Now, engineering teams are developing microservices. Service division is structured according to business logic, services scale independently and new versions are being pushed out every few weeks across multiple pipelines. This has made development fast, exciting, and impactful, allowing devs to rise above the agility obstacle. But with the distribution of services came complexity. A new challenge emerged – how to find the root cause of issues, fast.
Solutions like metrics and logs are limited in their abilities when it comes to microservices. While they still provide insights about the application, they lack important information about the interactions between the services.
Engineers lack visibility into the journey that their requests and messages go through across the microservices architecture. They do not always know which components they touched, and the effect this has on their code. As a result, it is becoming harder to understand and investigate the context of errors, where they began, and how to fix them. This is where distributed tracing makes the difference.
What is Distributed Tracing
Tracing provides information about the journey requests go through in our system, end-to-end. This includes data about the services they touched, the data progression and flow between the services, and errors that occurred.
In distributed architectures, requests span multiple services. These services can operate in different environments, containers, machines, cloud infrastructures, and more. Such complexity often impacts performance, since the root cause of an issue is much harder to understand and investigate.

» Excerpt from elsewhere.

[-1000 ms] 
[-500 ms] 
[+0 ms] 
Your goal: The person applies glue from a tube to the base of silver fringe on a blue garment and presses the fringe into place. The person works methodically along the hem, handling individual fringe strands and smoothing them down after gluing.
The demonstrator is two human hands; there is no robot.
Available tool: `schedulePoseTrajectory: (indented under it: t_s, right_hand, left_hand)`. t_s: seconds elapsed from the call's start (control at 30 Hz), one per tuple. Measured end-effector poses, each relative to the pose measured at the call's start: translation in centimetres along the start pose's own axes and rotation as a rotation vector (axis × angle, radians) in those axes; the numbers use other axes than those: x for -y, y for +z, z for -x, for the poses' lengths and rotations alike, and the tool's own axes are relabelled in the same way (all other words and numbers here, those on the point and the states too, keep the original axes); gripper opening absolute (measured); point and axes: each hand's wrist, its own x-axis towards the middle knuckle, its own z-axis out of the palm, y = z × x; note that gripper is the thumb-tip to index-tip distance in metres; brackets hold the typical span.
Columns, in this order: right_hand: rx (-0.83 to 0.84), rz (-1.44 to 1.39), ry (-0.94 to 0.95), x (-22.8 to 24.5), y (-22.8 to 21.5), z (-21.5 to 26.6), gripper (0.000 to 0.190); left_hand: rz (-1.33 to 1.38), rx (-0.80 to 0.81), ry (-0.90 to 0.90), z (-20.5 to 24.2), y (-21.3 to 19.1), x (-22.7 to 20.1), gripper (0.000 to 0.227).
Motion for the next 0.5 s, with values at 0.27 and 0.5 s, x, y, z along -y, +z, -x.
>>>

Distributed tracing is the solution.
We can think of traces as ‘call-stacks’ for microservices.
With tracing, you can identify how long each request took, which components and services it interacted with, and the latency created during each step.
By analyzing and investigating tracing data, engineers gain deep visibility into what happened to requests between services and their relationships. They are able to pinpoint, fix and even prevent issues and bottlenecks and optimize operations.
How Distributed Tracing Works
In a distributed architecture, communication takes place through requests that trigger operations/actions in the services. Such actions include HTTP requests, database queries, and more. Usually, a single request will trigger multiple actions across multiple services, which together make up a user journey.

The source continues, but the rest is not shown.